*Source data*.
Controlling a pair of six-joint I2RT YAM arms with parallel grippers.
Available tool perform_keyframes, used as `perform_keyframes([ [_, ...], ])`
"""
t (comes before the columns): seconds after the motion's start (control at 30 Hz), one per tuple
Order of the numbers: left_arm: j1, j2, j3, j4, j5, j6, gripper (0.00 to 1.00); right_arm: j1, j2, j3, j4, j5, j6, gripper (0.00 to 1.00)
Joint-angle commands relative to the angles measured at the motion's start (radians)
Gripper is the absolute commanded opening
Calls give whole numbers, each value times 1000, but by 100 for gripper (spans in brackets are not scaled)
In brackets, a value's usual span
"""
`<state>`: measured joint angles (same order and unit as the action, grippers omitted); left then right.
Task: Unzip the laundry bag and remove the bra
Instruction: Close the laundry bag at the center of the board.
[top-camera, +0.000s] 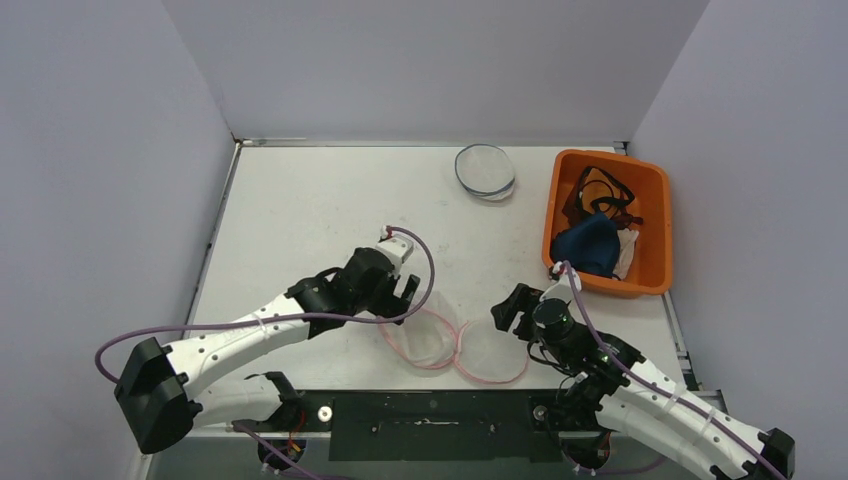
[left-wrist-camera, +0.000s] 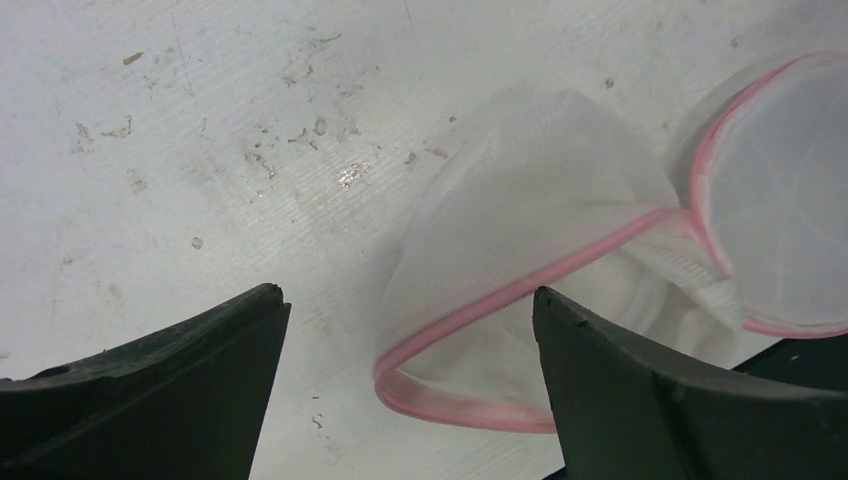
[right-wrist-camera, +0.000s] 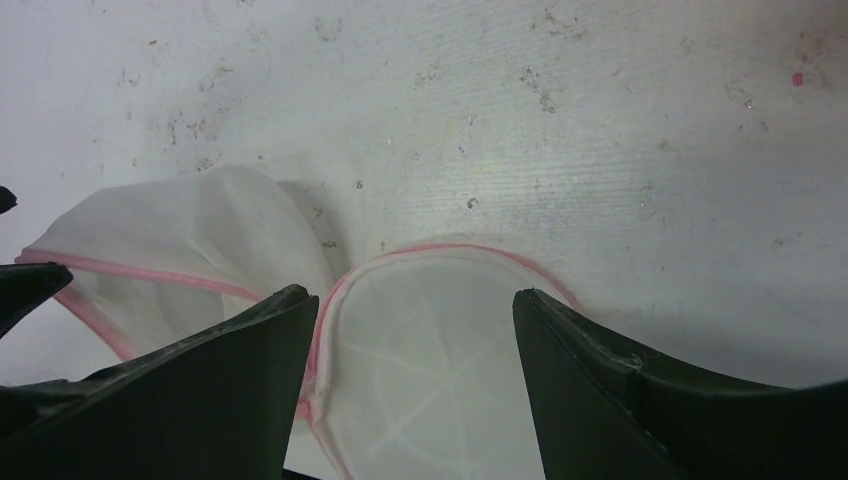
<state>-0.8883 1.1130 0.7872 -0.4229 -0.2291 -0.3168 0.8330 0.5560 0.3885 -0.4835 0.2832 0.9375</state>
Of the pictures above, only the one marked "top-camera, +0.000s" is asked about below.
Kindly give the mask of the pink-trimmed mesh laundry bag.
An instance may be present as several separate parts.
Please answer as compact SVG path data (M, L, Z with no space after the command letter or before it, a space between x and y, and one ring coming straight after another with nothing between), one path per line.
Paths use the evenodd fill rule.
M402 323L380 324L378 331L408 365L426 371L452 368L479 385L514 383L530 363L521 341L480 319L459 316L438 291Z

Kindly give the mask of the navy blue bra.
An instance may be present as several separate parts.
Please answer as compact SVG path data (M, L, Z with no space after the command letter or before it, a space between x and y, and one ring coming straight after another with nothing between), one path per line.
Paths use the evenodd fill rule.
M621 242L615 223L603 213L590 215L552 240L550 257L579 272L613 278Z

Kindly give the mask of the beige lace bra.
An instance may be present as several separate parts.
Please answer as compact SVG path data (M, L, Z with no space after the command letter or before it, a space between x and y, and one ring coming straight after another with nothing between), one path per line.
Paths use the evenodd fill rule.
M640 232L629 228L617 231L619 240L619 254L613 269L613 277L623 281L629 274L635 259L636 245Z

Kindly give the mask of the orange and black bra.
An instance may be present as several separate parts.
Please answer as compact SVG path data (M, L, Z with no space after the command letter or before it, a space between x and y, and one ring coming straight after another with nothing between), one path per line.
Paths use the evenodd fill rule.
M603 214L610 220L631 217L628 208L636 199L632 190L604 169L586 167L575 186L572 211L579 220Z

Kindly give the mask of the blue-trimmed mesh laundry bag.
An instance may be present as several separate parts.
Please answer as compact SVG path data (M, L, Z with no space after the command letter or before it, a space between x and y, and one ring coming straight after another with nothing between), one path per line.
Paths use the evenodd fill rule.
M454 158L454 174L470 195L486 201L502 201L512 195L516 172L508 154L495 145L466 146Z

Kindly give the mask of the red bra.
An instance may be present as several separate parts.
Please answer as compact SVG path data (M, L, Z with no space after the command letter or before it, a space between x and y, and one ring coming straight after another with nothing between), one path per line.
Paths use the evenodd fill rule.
M611 220L618 229L629 228L631 225L641 226L644 224L644 219L629 213L627 210L634 200L635 197L633 196L600 196L589 201L589 208L587 208L584 205L583 194L578 193L566 201L562 213L569 220L571 226L576 226L595 214L600 214L602 217Z

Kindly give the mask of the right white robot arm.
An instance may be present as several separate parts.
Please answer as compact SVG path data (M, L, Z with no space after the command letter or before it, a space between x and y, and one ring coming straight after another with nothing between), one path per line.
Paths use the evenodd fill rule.
M494 325L549 354L572 379L550 412L585 430L623 434L700 479L790 479L795 441L736 420L626 341L574 319L572 301L526 284L491 309Z

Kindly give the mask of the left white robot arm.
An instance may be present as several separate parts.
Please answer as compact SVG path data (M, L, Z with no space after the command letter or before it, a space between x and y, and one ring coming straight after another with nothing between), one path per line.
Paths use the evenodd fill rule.
M298 417L298 395L277 371L228 381L226 375L284 346L347 323L401 322L417 308L419 277L395 289L414 250L408 238L355 249L343 267L299 280L268 304L199 335L161 344L144 332L116 380L114 396L143 454L158 453L196 427L248 420L282 431Z

*Description of the task*. An exact copy of every record above is required, with all pictures omitted.

*Response below*.
Controlling a pair of six-joint I2RT YAM arms with parallel grippers.
Available tool perform_keyframes, used as `perform_keyframes([ [_, ...], ])`
"""
t (comes before the columns): seconds after the motion's start (control at 30 Hz), one per tuple
Order of the numbers: left_arm: j1, j2, j3, j4, j5, j6, gripper (0.00 to 1.00); right_arm: j1, j2, j3, j4, j5, j6, gripper (0.00 to 1.00)
Joint-angle commands relative to the angles measured at the motion's start (radians)
Gripper is the absolute commanded opening
Calls give whole numbers, each value times 1000, but by 100 for gripper (spans in brackets are not scaled)
In brackets, a value's usual span
"""
`<state>`: measured joint angles (same order and unit as the action, grippers omitted); left then right.
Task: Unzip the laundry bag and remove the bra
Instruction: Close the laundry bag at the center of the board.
[top-camera, +0.000s] 
[left-wrist-camera, +0.000s] 
[right-wrist-camera, +0.000s] 
<state>-0.8883 1.1130 0.7872 -0.4229 -0.2291 -0.3168 0.8330 0.5560 0.3885 -0.4835 0.2832 0.9375</state>
Of the pictures above, only the one marked "top-camera, +0.000s" is asked about below.
Kindly give the mask of the pink-trimmed mesh laundry bag.
An instance may be present as several separate parts.
Please answer as compact SVG path data (M, L, Z with no space after the command letter or before it, a space between x and y, and one ring coming straight after another with nothing between), one path per line.
Paths use the evenodd fill rule.
M402 323L380 324L378 331L408 365L426 371L452 368L479 385L514 383L530 363L521 341L480 319L459 316L438 291Z

Kindly give the mask of the navy blue bra.
An instance may be present as several separate parts.
Please answer as compact SVG path data (M, L, Z with no space after the command letter or before it, a space between x and y, and one ring coming straight after another with nothing between), one path per line.
Paths use the evenodd fill rule.
M621 242L615 223L603 213L590 215L552 240L550 257L579 272L613 278Z

Kindly give the mask of the beige lace bra.
An instance may be present as several separate parts.
Please answer as compact SVG path data (M, L, Z with no space after the command letter or before it, a space between x and y, and one ring coming straight after another with nothing between), one path per line.
Paths use the evenodd fill rule.
M640 232L629 228L617 231L619 240L619 254L613 269L613 277L623 281L629 274L635 259L636 245Z

Kindly give the mask of the orange and black bra.
An instance may be present as several separate parts.
Please answer as compact SVG path data (M, L, Z with no space after the command letter or before it, a space between x and y, and one ring coming straight after another with nothing between), one path per line.
Paths use the evenodd fill rule.
M603 214L610 220L631 217L628 208L636 199L632 190L604 169L586 167L575 186L572 211L579 220Z

Kindly give the mask of the blue-trimmed mesh laundry bag.
An instance may be present as several separate parts.
Please answer as compact SVG path data (M, L, Z with no space after the command letter or before it, a space between x and y, and one ring coming straight after another with nothing between), one path per line.
Paths use the evenodd fill rule.
M454 158L454 174L470 195L486 201L502 201L512 195L516 172L508 154L495 145L466 146Z

Kindly give the mask of the red bra.
An instance may be present as several separate parts.
Please answer as compact SVG path data (M, L, Z with no space after the command letter or before it, a space between x and y, and one ring coming straight after another with nothing between), one path per line.
Paths use the evenodd fill rule.
M611 220L618 229L629 228L631 225L641 226L644 224L644 219L629 213L627 210L634 200L635 197L633 196L600 196L589 201L589 208L587 208L584 205L583 194L578 193L566 201L562 213L569 220L571 226L576 226L595 214L600 214L602 217Z

Kindly give the mask of the right white robot arm.
An instance may be present as several separate parts.
Please answer as compact SVG path data (M, L, Z with no space after the command letter or before it, a space between x and y, and one ring coming straight after another with nothing between), one path per line.
Paths use the evenodd fill rule.
M494 325L549 354L572 379L550 412L585 430L623 434L700 479L790 479L795 441L736 420L626 341L574 319L572 301L526 284L491 309Z

Kindly give the mask of the left white robot arm.
An instance may be present as several separate parts.
Please answer as compact SVG path data (M, L, Z with no space after the command letter or before it, a space between x and y, and one ring coming straight after another with nothing between), one path per line.
Paths use the evenodd fill rule.
M298 417L298 395L277 371L228 381L226 375L284 346L347 323L401 322L417 308L419 277L395 289L414 250L408 238L355 249L343 267L299 280L268 304L199 335L161 344L144 332L116 380L114 396L143 454L158 453L196 427L248 420L282 431Z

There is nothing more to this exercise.